We could also teach the assembler to do that when it sees TOPFRAME annotations.

I looked into this a bit. It wouldn't be straightforward because, for example, the sigtramp implementations are marked TOPFRAME, but it's important for those functions to save registers following the platform ABI. So telling the assembler/linker to insert MOV $0, FP or something similar for TOPFRAME functions wouldn't be right.

Other things I can think of:

• Just manually fix up mstart implementations to clear the frame pointer on platforms where we want to do unwinding? Assuming it's worth trying to introduce frame-pointer unwinding for the heap profiler, for example, this is the situation where it wouldn't work today. Could do the same for other TOPFRAME functions
• Build a table of address ranges for TOPFRAME functions, have frame-pointer unwinders check for them to know when to stop. This might be more robust but would also hurt performance.
• Don't try frame-pointer unwinding in this situation

There should be only a small number of TOPFRAME functions. Fixing them up manually sounds reasonable. If there are ones that are tricky or not possible to fix (like sigtramp mentioned above), we can think about what to do with them.

Build a table of address ranges for TOPFRAME functions, have frame-pointer unwinders check for them to know when to stop. This might be more robust but would also hurt performance.

I assume we need to keep a table of stack addresses (not PCs)? Maybe doable but it is probably hard to maintain that table, and as you mentioned, also hurt performance. Maybe we can check for whether the new FP falls out of the stack boundary and stop if so? But we also want to handle stack transitions in FP unwinding? Then maybe we'd need to check both g0 and curg's stack bounds.

Maybe we can check for whether the new FP falls out of the stack boundary and stop if so? But we also want to handle stack transitions in FP unwinding? Then maybe we'd need to check both g0 and curg's stack bounds.

Yeah, that might be more trouble than it's worth. IMO, if there's only Go code in the call chain, frame pointer unwinding should ideally work with no extra guardrails. Since we fully control the compiler and runtime, we can properly fix cases where it doesn't work.

There should be only a small number of TOPFRAME functions. Fixing them up manually sounds reasonable. If there are ones that are tricky or not possible to fix (like sigtramp mentioned above), we can think about what to do with them.

Agreed, seems reasonable to me 👍

Change https://go.dev/cl/540476 mentions this issue: runtime: use frame pointer unwinding for the heap profiler

But we also want to handle stack transitions in FP unwinding?

I have some experience now trying to do this for heap profiling. In the case of mcall I don't think this will be possible all of the time. Specifically, when a goroutine uses mcall to call back into the scheduler (e.g. for blocking), the M will eventually drop the goroutine and wait for more runnable work. Once that happens, the goroutine which initiated the mcall can later be rescheduled on another M. That will invalidate the frame pointer saved by mcall.

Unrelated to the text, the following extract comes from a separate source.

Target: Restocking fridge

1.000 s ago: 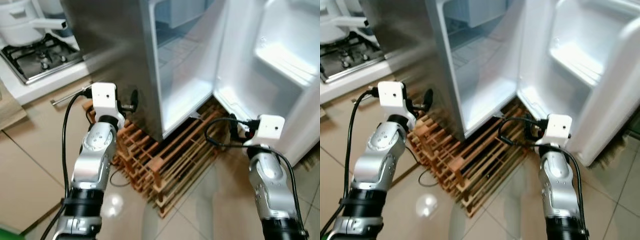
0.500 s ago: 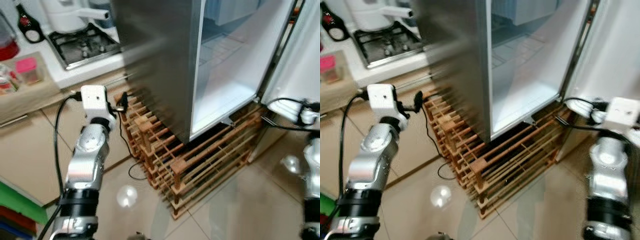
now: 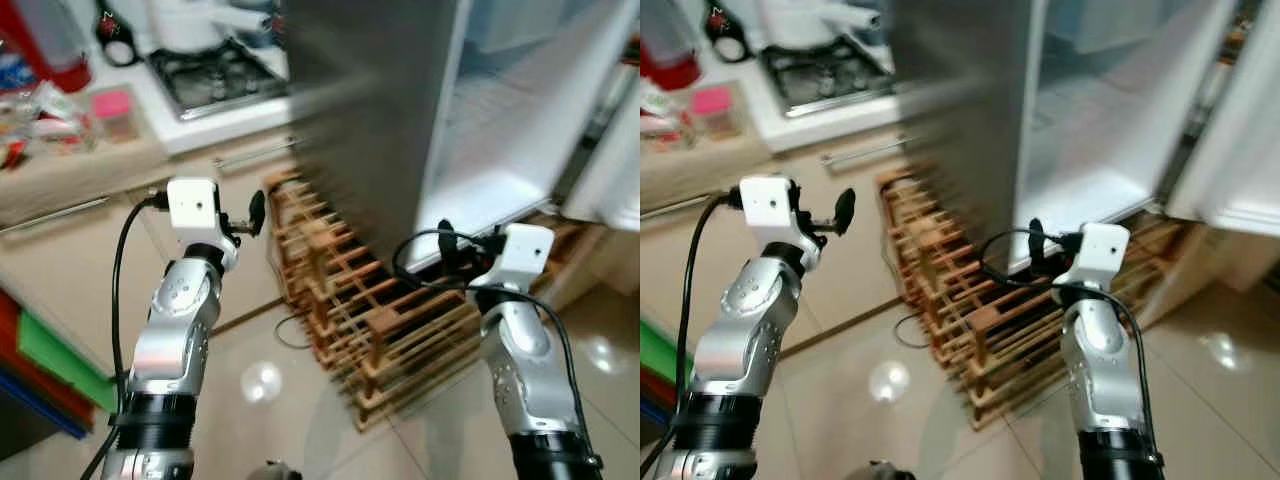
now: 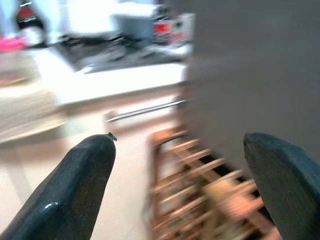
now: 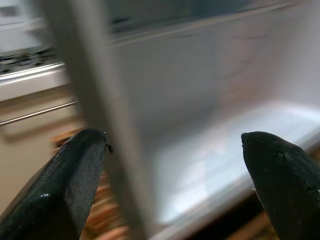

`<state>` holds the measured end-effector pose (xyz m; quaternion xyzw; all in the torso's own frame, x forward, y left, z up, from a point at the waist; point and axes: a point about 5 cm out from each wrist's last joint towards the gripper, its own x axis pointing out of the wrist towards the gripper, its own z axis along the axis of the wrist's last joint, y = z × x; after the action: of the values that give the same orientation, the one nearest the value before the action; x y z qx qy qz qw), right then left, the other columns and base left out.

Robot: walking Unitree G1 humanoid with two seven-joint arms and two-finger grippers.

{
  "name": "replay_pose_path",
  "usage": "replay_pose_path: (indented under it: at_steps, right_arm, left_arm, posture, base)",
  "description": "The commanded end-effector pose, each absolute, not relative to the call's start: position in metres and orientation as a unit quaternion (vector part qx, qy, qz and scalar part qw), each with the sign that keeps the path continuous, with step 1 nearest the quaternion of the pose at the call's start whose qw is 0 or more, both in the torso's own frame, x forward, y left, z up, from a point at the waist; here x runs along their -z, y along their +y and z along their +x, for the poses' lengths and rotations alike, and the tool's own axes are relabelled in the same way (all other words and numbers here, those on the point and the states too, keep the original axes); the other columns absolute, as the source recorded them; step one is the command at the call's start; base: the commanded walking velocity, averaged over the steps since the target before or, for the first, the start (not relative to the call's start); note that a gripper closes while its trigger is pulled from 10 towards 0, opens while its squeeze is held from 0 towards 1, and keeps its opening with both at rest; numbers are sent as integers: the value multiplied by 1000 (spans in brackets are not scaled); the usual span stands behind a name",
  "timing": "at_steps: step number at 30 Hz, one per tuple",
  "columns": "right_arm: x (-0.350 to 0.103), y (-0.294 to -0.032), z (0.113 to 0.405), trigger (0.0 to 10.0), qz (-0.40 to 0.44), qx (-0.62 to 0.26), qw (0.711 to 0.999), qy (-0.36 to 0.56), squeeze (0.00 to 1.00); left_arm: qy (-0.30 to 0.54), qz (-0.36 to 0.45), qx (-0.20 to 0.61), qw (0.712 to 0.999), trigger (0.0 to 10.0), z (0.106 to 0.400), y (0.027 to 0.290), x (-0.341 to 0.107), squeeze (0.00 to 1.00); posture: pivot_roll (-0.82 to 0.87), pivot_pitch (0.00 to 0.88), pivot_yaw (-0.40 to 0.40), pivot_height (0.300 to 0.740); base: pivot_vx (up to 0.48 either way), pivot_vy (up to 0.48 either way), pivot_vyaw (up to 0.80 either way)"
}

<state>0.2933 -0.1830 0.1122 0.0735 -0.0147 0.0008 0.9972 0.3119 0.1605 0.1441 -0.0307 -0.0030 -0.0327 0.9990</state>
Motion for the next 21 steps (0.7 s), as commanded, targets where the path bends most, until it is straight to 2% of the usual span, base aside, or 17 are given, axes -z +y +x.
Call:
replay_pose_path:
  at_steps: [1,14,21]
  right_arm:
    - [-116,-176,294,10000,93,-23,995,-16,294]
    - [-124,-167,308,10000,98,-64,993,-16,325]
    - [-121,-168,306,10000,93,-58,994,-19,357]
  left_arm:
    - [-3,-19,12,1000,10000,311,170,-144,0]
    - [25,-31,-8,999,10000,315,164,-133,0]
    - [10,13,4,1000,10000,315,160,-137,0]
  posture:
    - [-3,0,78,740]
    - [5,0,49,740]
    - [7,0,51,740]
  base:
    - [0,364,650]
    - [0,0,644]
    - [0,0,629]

I saw this problem trying to do FP unwinding for heap profiling. For example, we might allocate a new M during resetspinning, and FP unwinding from that point to sample that allocation can reach an mcall frame, with a frame pointer that's now invalid. This results in a crash.

I think we should probably have mcall also clear the frame pointer to indicate that unwinding shouldn't cross that stack boundary, since in general it's not safe. Does that make sense?

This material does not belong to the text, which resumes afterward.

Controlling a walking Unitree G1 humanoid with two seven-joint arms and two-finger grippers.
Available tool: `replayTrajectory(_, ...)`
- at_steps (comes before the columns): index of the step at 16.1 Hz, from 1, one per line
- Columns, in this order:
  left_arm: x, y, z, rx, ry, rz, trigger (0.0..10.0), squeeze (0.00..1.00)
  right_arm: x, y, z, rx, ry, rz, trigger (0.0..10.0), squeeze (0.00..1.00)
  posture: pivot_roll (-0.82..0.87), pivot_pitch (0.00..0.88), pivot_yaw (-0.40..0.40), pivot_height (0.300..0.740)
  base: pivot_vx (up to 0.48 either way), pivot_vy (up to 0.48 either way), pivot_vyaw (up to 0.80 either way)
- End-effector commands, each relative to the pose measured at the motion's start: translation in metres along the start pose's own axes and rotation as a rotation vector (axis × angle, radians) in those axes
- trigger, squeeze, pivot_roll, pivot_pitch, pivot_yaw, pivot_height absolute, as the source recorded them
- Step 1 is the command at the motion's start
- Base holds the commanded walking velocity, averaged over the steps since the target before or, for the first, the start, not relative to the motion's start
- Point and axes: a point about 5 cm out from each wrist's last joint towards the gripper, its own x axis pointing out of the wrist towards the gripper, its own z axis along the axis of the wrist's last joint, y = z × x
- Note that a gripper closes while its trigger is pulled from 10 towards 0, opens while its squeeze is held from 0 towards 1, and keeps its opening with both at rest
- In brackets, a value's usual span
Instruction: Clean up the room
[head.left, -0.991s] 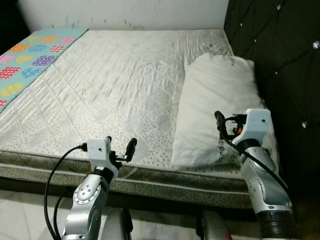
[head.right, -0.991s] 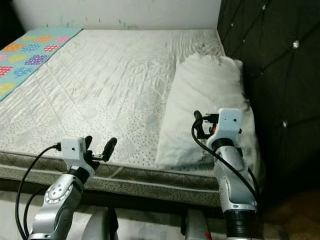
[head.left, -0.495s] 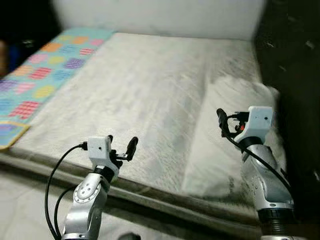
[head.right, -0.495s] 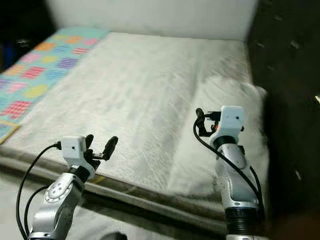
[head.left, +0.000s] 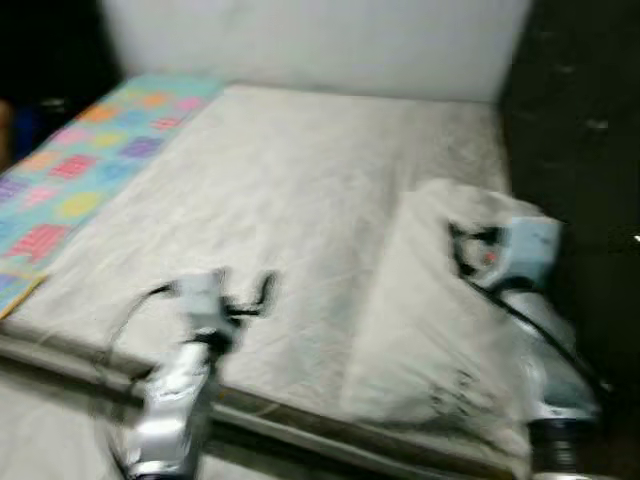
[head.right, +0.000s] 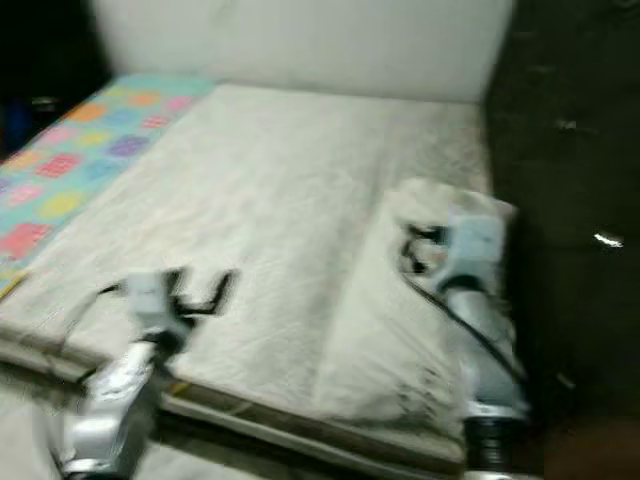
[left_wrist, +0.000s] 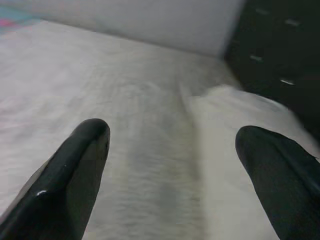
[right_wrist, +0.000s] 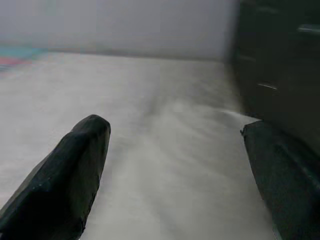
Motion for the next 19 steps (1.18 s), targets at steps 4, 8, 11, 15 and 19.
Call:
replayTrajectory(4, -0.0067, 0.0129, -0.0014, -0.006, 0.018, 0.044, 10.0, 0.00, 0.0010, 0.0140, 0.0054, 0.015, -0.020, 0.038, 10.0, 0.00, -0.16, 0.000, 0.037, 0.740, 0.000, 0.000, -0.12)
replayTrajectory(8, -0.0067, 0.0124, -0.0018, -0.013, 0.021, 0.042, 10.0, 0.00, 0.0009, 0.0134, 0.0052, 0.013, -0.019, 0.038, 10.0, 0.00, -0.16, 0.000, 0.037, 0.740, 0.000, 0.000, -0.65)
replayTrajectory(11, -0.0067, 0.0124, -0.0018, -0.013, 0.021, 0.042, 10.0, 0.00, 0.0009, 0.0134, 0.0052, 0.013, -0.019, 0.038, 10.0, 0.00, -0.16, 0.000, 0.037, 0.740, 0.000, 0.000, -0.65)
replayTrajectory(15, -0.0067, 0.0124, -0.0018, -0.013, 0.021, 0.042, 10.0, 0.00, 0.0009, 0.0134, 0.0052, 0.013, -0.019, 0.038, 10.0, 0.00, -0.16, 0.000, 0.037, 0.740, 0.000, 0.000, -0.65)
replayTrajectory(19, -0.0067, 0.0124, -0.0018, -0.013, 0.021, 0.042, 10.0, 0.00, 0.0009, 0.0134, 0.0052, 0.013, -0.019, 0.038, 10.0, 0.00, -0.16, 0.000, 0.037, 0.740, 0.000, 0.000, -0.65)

I agree in general it may not always be safe or sensible to unwind through stack transition. I think it may be reasonable to unwind through a user-to-system stack transition (like calling systemstack or asmcgocall) but not the other way around (like the scheduler executing some user goroutine).

I don't know the specifics about resetspinning. Is this mcall special? Could it have a valid frame pointer?

Is there a case we do want to traceback through an mcall? If not, we probably clear the frame pointer in mcall.

I don't know the specifics about resetspinning. Is this mcall special? Could it have a valid frame pointer?

Sorry, I left out some detail. resetspinning is something called during schedule (here) that can lead to a memory allocation, and recording that allocation for the heap profile using FP unwinding can crash. Mainly I meant it as an example where we might want to record a call stack during an mcall-ed function, where FP unwinding might not be safe any more.

The general pattern is that a goroutine calls mcall(somefunc), which will run somefunc on the g0 stack. somefunc arranges somehow for the goroutine to run later, then calls into the scheduler. gosched_m, for example, is called through mcall when a goroutine voluntarily yields to the scheduler, and it arranges for the goroutine to run by putting it on the global run queue. Once somefunc gives up the goroutine, the goroutine can be rescheduled later and invalidate the frame pointer saved by mcall.

Is there a case we do want to traceback through an mcall? If not, we probably clear the frame pointer in mcall.

No, I don't think so. We have some execution tracing events recorded during mcall-ed functions. In the gosched_m example we record the call stack of the goroutine at the point where it yielded for the traceGoSched event. But, we don't need to go through mcall, since we'll also have the goroutine's frame pointer saved in the gp.sched.bp field and we can start unwinding from there. In any such case, the event is always recorded before making the goroutine runnable again, so we know the unwinding will still work.